Schon immer haben der Lauf der Sonne und des Mondes, Tag und Nacht, sowie die Jahreszeiten das tägliche Leben von Menschen beeinflusst. Was lag also näher, als diese Phänomene verstehen und erklären zu wollen?

Von der Jungsteinzeit bis Babylon

Wir wissen nicht genau, wann Menschen mit der Erforschung der Sterne begonnen haben. Es gibt weltweit zahlreiche Funde aus der Jungsteinzeit und früher, die einen astronomischen Hintergrund haben dürften. Im Süden Englands befindet sich beispielsweise Stonehenge mit den beeindruckenden Steinkreisen aus Megalithen. Die geographische Ausrichtung der Steine beweist astronomische Bezüge.

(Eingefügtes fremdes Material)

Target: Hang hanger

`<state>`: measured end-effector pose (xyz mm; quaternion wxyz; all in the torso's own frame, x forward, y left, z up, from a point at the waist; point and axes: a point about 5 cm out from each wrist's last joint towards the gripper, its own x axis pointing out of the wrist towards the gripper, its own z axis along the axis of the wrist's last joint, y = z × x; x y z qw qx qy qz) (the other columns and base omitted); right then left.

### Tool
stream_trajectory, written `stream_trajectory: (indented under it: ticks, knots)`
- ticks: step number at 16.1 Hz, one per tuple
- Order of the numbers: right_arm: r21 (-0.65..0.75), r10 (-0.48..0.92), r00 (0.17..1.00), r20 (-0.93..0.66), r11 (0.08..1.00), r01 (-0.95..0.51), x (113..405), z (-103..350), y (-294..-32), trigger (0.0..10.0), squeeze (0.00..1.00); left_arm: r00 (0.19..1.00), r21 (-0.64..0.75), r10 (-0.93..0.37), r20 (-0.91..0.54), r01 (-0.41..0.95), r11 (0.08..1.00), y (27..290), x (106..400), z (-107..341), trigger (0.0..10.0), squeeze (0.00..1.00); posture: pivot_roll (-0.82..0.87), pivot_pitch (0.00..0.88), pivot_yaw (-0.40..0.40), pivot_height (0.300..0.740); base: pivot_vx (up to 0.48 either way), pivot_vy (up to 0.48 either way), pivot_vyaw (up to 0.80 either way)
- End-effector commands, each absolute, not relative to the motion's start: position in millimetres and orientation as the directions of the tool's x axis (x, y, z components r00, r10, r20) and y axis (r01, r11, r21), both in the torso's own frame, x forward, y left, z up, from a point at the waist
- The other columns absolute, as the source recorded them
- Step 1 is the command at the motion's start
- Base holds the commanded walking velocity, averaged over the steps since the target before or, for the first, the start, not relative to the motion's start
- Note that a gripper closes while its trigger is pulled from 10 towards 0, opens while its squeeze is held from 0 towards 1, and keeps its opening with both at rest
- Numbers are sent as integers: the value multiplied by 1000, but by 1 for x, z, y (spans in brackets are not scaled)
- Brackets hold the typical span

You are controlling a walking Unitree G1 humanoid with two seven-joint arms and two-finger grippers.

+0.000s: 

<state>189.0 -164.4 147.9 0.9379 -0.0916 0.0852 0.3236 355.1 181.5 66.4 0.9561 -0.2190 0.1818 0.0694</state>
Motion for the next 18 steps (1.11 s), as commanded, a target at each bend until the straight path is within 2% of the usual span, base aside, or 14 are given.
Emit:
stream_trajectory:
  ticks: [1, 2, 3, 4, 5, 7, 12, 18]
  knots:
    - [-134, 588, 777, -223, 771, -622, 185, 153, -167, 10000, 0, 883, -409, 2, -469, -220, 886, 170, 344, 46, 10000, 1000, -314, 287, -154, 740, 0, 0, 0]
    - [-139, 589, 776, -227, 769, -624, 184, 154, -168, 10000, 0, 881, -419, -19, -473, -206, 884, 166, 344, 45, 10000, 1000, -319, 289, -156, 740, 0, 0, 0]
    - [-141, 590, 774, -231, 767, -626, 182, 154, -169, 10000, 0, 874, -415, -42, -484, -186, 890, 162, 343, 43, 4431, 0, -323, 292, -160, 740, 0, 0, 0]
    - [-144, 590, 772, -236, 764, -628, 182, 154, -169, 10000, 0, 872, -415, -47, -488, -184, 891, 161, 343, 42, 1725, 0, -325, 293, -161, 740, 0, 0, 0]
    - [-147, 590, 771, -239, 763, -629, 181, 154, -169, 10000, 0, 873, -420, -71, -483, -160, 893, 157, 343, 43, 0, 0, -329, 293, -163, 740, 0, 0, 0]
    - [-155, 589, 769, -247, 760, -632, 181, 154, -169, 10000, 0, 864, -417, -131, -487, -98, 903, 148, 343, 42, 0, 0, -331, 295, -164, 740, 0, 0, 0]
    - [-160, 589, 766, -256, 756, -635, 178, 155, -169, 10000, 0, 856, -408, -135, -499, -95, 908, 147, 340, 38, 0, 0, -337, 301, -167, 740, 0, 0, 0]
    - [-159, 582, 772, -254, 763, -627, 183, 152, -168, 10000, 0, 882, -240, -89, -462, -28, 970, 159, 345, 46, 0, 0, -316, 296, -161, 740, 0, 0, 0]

Es existieren Aufzeichnungen über Techniken der Astronomie im alten Ägypten, die bis in das dritte vorchristliche Jahrtausend zurückreichen. Die Babylonier waren bereits in der Lage, komplexe periodische Phänomene vorauszuberechnen, wie den Umlauf des Erdtrabanten, von Mars und Venus. Auch die Maya und die Chinesen waren auf diesem Forschungsgebiet aktiv.

In Griechenland war die Erde bereits eine Kugel

Der griechische Philosoph Anaximander vertritt im 6. Jahrhundert vor Christus die Theorie, dass die Erde eine Kugel ist. Seinem Zeitgenossen Thales wird nachgesagt, er habe eine Sonnenfinsternis vorhergesagt. 300 Jahre später liefert Aristarch einen mathematischen Beweis für ein heliozentrisches Weltbild. Im Jahrhundert darauf hatte Hipparch einfache Instrumente, um die Position von Himmelsobjekten zu bestimmen.

Von Ptolemäus zu Kopernikus

Im zweiten nachchristlichen Jahrhundert vertritt Claudius Ptolemäus dann im Gegensatz zu Aristarch das nach ihm benannte geozentrischen Weltbild. Erst 1543 greift Nikolaus Kopernikus mit seiner Veröffentlichung zu Planetenbewegungen erneut die Idee auf, dass die Sonne der Mittelpunkt der Welt ist.

Kepler, Galilei und Newton

Im 17. Jahrhundert vertritt Johannes Kepler die Auffassung, dass sich die Planeten auf elliptischen Bahnen um die Sonne bewegen. Kurz darauf nutzte Galileo Galilei als einer der ersten ein Fernrohr für seine Himmelsbeobachtungen. Bekannt wurde vor allem der Jahrzehnte andauernde Dialog Galileis mit der katholischen Kirche. Sein Eintreten für das heliozentrische Weltbild musste er mit lebenslangem Hausarrest bezahlen. Jahre später sollte Isaac Newton ein verbessertes Spiegelteleskop entwickeln und seine Theorien zur Gravitationstheorie veröffentlichen.